Cultura em cinzas

O incêndio catastrófico no Museu Nacional, no Rio de Janeiro, sintetiza a negligência do Estado Brasileiro com a cultura, a ciência e a memória. Trata-se de uma tragédia prenunciada, pois essas áreas estão em chamas há muito mais tempo, agonizando na longa espera de recursos que não chegaram.

Embora ainda não haja um inventário completo sobre as perdas, o acervo consumido pelo fogo é de riqueza inestimável. Fundado há 200 anos por Dom João VI, o Museu Nacional abrigava 20 milhões de peças, as quais começaram a ser compiladas pela família real. Ao longo de dois séculos, o conjunto foi engrandecido por meio de coletas, escavações, permutas, aquisições e doações.

Estavam conservados ali artigos geológicos, paleontológicos, botânicos, antropológicos, arqueológicos e culturais insubstituíveis, aos quais pesquisadores, estudantes e a população em geral nunca mais terão acesso.

A infinidade de raridades incluía, por exemplo, o fóssil humano mais antigo encontrado nas Américas, com aproximadamente 11.500 anos; o primeiro fóssil de dinossauro montado no País, a primeira coleção de múmias egípcias da América Latina. Enfim, a tragédia priva não só o Brasil, mas o mundo desses artefatos singulares.

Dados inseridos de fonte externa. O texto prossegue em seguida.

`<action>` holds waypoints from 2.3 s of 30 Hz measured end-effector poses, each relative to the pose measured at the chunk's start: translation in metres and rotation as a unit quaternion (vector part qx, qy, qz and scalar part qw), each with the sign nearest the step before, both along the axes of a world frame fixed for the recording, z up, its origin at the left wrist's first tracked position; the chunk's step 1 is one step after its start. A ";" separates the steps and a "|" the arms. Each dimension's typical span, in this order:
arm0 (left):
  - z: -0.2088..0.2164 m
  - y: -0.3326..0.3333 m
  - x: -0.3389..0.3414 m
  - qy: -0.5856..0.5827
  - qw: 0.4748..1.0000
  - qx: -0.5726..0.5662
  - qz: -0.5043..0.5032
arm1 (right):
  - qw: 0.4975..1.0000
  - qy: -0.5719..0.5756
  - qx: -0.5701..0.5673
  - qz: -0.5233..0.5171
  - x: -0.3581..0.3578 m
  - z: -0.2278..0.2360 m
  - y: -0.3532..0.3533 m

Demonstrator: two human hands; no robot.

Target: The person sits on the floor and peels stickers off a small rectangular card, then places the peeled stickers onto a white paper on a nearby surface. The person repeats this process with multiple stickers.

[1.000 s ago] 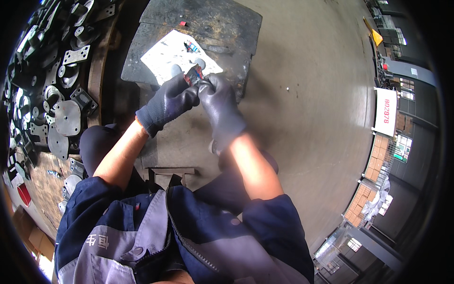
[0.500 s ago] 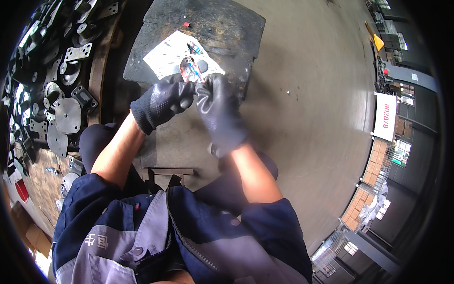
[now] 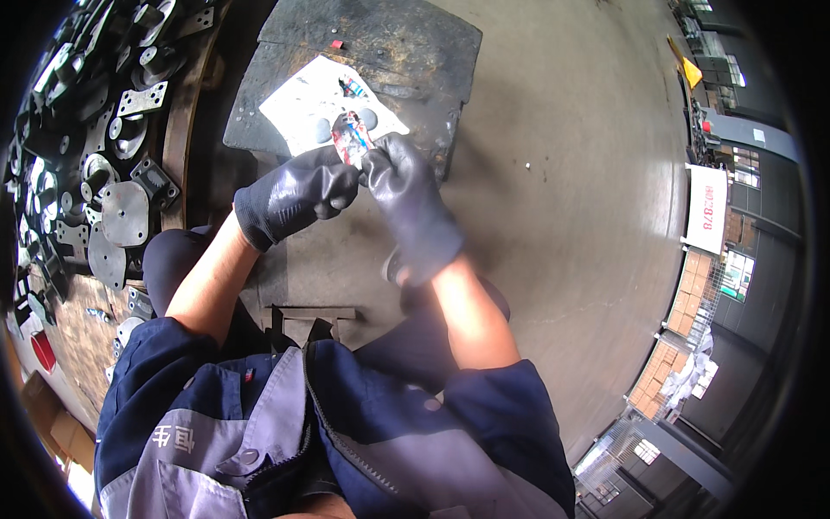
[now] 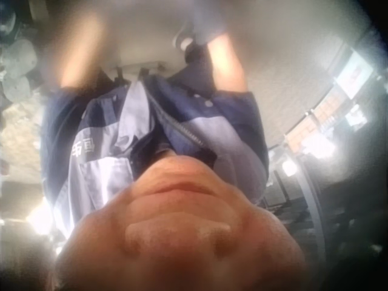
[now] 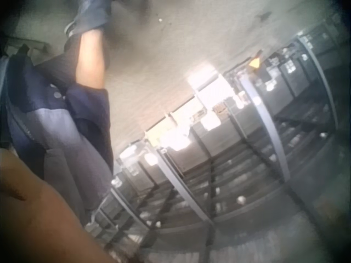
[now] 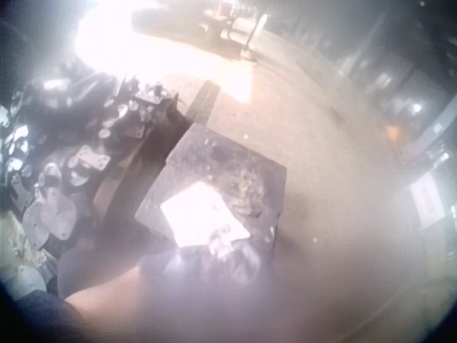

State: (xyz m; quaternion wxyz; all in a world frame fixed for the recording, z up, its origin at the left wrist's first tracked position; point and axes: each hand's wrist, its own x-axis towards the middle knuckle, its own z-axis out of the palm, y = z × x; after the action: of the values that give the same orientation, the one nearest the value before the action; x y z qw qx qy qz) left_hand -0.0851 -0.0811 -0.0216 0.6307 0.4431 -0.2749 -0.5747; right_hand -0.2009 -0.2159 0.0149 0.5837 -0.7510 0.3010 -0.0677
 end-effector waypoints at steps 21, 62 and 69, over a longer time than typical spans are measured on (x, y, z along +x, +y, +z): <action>-0.003 -0.018 -0.020 -0.017 0.990 0.107 0.096 | 0.992 0.077 -0.093 -0.044 0.012 -0.033 -0.012; -0.027 -0.041 -0.019 0.407 0.902 0.136 0.042 | 0.997 0.070 -0.010 -0.044 0.011 -0.020 -0.017; -0.006 -0.043 -0.013 0.108 0.983 0.147 0.037 | 0.991 0.074 0.045 -0.097 0.016 -0.006 -0.005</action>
State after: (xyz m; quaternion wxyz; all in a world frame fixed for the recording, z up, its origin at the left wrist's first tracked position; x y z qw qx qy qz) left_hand -0.0977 -0.1240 -0.0272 0.6053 0.4759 -0.1012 -0.6300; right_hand -0.1850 -0.2214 0.0086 0.5832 -0.6944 0.4179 -0.0548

As causas do incêndio ainda serão investigadas. Mas é fato que o imóvel visivelmente necessitava de reforma. A sua estrutura, com o teto e o piso de madeira, favorecia o alastramento das chamas. Os problemas de conservação vinham impedindo os visitantes de conhecer algumas seções do prédio, contudo, nem mesmo sua manifesta deterioração foi suficiente para sensibilizar as autoridades. O museu dependia de um repasse anual de R$ 550 mil da Universidade Federal do Rio de Janeiro (UFRJ), mas há três anos recebia apenas 60% do valor. A própria equipe do museu chegou a solicitar ajuda financeira da população, em uma campanha na internet.

Nunca é demais lembrar que o Rio de Janeiro, mesmo sendo um dos estados com maior capacidade de geração de receitas, enfrenta uma calamidade financeira resultante de anos consecutivos de abusos cometidos por seus gestores, alguns dos quais se encontram encarcerados.

Mas o descalabro na cultura e na ciência está longe de ser uma questão apenas carioca. Nos ciclos de arrocho orçamentário, a União e os estados costumam olhar de imediato para esta rubrica. É a favorita dos gestores na hora de efetuar cortes severos e suspender verbas, o que acarreta o sucateamento de prédios e equipamentos culturais históricos.

Após a tragédia, com o acervo em cinzas, de nada adianta a chuva de declarações lamuriosas de governantes se, quando realmente importava, eles não fizeram o que precisava ser feito para preservar a cultura e incentivar a ciência.

A União, mesmo em crise financeira, possui um orçamento de mais de R$ 3 trilhões. A verba necessária para garantir a sustentação do Museu Nacional era ínfima, se comparada à importância imensurável do conteúdo que ele armazenava. Dinheiro, há; o que não há é a alocação correta dos recursos.

Um País que coloca a cultura, o conhecimento e a memória como compromissos secundários vira as costas para o seu próprio passado. Sem estudar o que ocorreu no pretérito, dificilmente o Brasil encontrará a vereda correta para o futuro. Nas palavras de José Saramago: "Somos a memória que temos e a responsabilidade que assumimos. Sem memória não existimos, sem responsabilidade talvez não mereçamos existir".